▸ **Information**
========================================

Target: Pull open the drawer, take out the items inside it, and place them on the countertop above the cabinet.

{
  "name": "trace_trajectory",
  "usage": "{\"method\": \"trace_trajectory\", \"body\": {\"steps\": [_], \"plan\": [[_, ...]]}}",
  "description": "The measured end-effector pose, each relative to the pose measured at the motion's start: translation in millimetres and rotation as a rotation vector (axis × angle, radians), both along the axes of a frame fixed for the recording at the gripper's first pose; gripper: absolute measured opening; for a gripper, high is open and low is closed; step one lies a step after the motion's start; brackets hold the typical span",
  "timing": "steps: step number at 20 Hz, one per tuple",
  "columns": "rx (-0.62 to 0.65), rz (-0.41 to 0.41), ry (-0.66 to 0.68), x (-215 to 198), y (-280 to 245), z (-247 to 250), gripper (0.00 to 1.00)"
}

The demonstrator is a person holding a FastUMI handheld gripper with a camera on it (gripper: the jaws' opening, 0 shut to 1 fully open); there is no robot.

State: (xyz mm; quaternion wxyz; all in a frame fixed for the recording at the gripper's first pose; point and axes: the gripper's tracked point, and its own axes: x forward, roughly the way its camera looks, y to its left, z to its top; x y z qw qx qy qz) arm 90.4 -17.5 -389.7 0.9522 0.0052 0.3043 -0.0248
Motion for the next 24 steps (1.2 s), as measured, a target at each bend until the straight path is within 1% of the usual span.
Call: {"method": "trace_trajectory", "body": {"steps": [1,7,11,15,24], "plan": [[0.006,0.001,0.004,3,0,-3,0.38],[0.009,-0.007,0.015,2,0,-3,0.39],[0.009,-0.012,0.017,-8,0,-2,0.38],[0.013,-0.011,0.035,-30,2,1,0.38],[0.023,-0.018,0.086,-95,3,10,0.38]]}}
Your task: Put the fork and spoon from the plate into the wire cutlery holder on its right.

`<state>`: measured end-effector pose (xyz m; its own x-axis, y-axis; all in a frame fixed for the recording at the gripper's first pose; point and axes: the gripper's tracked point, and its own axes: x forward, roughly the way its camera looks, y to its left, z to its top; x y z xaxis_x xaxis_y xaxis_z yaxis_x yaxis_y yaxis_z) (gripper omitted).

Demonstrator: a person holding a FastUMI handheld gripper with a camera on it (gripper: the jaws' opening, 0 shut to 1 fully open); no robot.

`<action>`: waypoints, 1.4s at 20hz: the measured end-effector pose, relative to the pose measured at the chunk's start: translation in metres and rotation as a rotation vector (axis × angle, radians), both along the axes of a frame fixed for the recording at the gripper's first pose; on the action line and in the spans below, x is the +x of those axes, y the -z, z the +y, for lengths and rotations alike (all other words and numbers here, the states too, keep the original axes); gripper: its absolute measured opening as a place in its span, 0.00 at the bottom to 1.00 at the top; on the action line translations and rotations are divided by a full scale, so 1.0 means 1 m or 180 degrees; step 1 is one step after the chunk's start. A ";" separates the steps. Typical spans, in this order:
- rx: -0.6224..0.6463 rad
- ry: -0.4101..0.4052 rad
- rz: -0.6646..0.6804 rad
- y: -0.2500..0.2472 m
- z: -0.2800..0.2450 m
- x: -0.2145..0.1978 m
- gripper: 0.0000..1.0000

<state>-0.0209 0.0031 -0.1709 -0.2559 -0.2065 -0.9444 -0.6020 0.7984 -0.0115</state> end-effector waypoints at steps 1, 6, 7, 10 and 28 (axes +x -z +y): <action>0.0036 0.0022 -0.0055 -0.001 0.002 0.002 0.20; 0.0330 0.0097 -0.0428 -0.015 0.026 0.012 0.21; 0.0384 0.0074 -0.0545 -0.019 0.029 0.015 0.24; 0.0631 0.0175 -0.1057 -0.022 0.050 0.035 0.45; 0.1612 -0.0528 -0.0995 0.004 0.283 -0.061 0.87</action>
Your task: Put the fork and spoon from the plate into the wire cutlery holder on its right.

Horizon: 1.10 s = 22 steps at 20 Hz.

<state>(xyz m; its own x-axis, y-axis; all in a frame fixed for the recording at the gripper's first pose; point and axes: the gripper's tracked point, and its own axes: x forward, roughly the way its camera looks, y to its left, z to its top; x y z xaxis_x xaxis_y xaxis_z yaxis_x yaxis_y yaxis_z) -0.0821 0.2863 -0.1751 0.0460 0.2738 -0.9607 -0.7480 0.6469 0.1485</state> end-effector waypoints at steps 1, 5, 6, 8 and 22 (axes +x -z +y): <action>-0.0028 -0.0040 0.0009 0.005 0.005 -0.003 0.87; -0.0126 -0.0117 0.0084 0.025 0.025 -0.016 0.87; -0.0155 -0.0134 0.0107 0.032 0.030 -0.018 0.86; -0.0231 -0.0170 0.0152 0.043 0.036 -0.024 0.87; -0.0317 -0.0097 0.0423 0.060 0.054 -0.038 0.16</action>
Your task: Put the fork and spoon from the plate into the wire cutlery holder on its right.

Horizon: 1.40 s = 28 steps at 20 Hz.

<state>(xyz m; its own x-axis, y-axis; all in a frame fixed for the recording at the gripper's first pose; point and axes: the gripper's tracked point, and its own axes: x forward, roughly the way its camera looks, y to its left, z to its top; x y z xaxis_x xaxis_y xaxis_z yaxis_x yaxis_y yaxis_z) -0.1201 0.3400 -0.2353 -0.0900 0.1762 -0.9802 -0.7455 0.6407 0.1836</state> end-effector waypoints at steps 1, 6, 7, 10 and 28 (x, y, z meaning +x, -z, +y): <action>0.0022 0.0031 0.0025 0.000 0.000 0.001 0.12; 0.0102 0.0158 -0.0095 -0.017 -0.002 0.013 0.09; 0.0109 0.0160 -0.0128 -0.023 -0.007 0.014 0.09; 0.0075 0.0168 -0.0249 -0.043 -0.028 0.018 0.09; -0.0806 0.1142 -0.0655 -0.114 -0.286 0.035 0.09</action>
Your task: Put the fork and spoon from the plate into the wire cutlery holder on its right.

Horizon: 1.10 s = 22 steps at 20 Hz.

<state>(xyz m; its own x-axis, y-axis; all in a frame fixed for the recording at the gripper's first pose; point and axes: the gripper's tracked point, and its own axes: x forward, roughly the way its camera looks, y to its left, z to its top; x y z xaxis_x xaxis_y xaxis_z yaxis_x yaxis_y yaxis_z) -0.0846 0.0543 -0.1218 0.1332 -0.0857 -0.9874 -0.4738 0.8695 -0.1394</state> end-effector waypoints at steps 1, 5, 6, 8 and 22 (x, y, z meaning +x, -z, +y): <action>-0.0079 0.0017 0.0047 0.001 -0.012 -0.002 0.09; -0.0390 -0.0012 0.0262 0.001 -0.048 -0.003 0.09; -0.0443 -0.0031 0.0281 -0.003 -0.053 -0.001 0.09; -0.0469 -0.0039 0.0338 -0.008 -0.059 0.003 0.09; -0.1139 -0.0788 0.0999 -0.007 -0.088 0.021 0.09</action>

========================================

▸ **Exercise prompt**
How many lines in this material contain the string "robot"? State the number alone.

▸ **Task answer**
2